_How to complete this task_
Without the images, repeat every line of the listing exactly.

Recorded data START

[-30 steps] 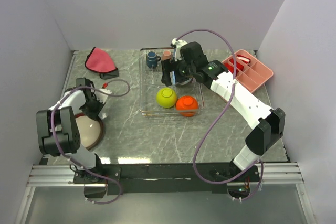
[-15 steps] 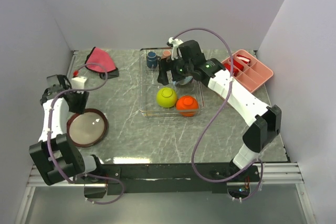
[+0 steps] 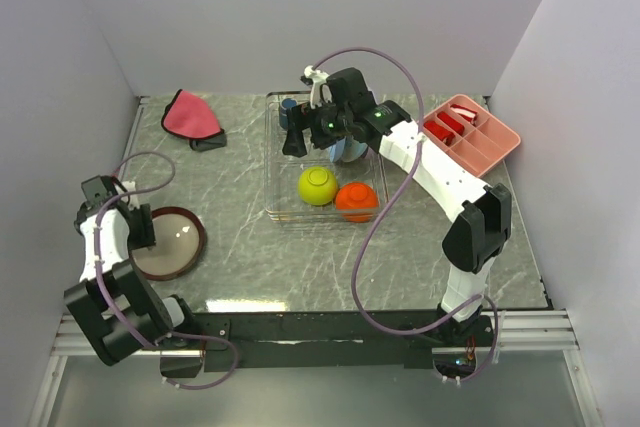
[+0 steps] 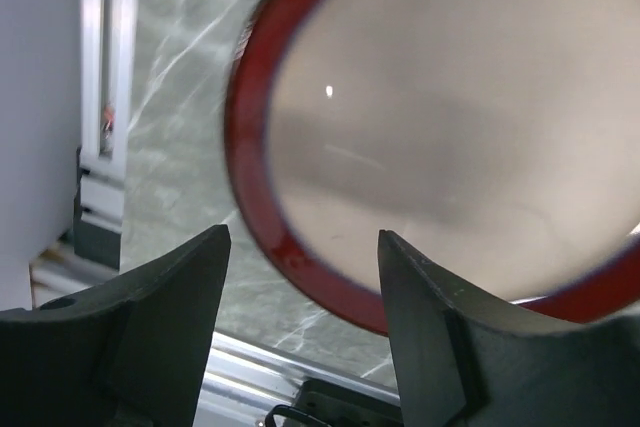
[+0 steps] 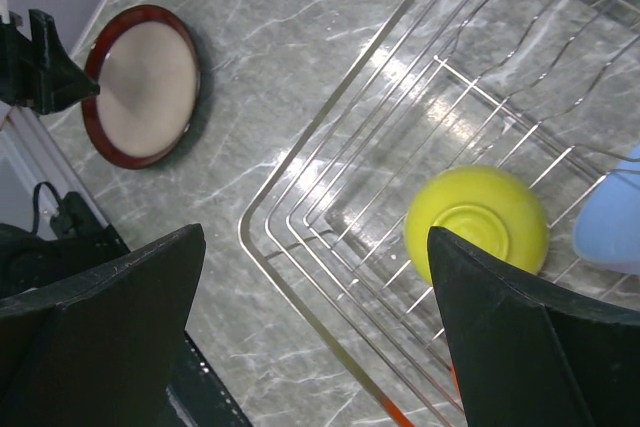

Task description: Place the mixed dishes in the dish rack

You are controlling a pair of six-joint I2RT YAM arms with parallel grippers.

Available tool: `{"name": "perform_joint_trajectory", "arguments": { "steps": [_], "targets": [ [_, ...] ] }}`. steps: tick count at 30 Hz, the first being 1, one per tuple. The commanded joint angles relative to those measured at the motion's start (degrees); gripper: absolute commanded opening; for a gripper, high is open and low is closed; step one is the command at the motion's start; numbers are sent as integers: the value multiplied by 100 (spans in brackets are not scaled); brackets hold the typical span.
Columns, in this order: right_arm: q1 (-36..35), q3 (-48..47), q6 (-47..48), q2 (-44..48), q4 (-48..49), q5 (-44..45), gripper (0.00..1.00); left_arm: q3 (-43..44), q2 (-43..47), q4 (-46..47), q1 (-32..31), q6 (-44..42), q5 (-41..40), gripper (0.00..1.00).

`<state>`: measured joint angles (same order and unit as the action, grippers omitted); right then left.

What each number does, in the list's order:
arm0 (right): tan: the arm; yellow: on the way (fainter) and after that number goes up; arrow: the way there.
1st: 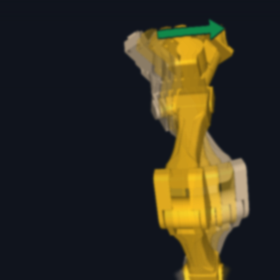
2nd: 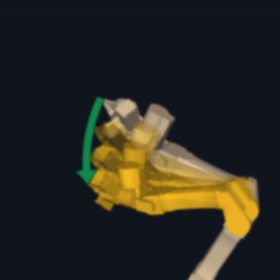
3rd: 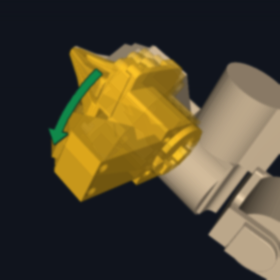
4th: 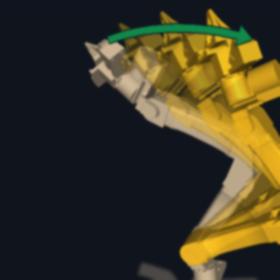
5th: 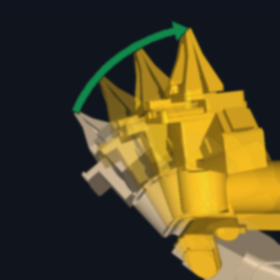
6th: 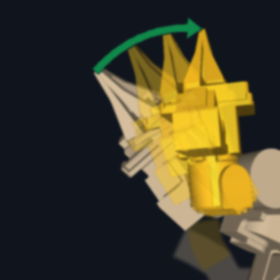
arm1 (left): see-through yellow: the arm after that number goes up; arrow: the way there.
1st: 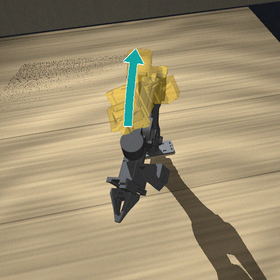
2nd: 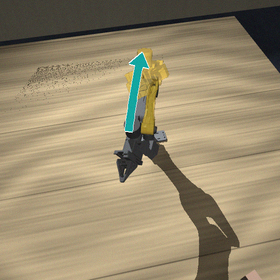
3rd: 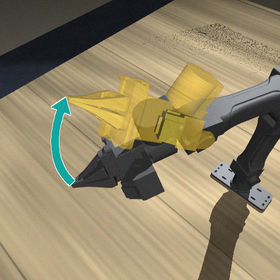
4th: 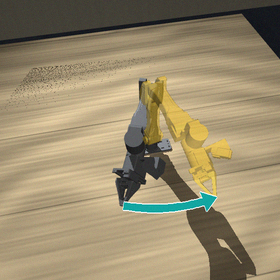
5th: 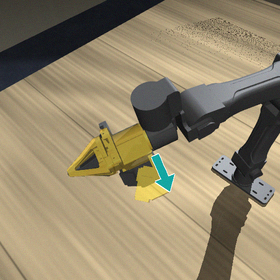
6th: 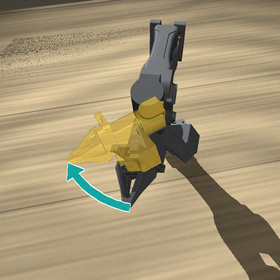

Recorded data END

_Answer space_
[-30 steps] 
[-15 steps] 
[+0 steps] 
[+0 steps] 
[+0 steps] 

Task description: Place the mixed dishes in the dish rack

You are controlling a pair of six-joint I2RT YAM arms with parallel grippers.

Available tool: `{"name": "perform_joint_trajectory", "arguments": { "steps": [_], "targets": [ [_, ...] ] }}`. steps: tick count at 30 Hz, the first being 1, one per tuple. The commanded joint angles relative to those measured at the motion's start (degrees); gripper: absolute commanded opening; for a gripper, high is open and low is closed; step one is the command at the motion's start; numbers are sent as integers: the value multiplied by 100 (spans in brackets are not scaled); brackets hold the typical span.
Columns, in this order: right_arm: q1 (-36..35), q3 (-48..47), q6 (-47..48), q2 (-44..48), q4 (-48..49), q5 (-44..45), gripper (0.00..1.00); left_arm: q3 (-43..44), q2 (-43..47), q4 (-46..47), q1 (-32..31), q6 (-44..42), q5 (-41..40), gripper (0.00..1.00).

`<state>`: measured joint angles (same order and unit as the action, grippers omitted); right then left.

What each number does, in the list's order:
arm0 (right): tan: the arm; yellow: on the way (fainter) and after that number goes up; arrow: the way there.
1st: 
2nd: 
3rd: 
4th: 
5th: 
6th: 
arm1 (left): see-through yellow: the arm after that number goes up; arrow: the way there.
1st: 
2nd: 
3rd: 
4th: 
5th: 
6th: 

The exercise is done, and nothing more is needed.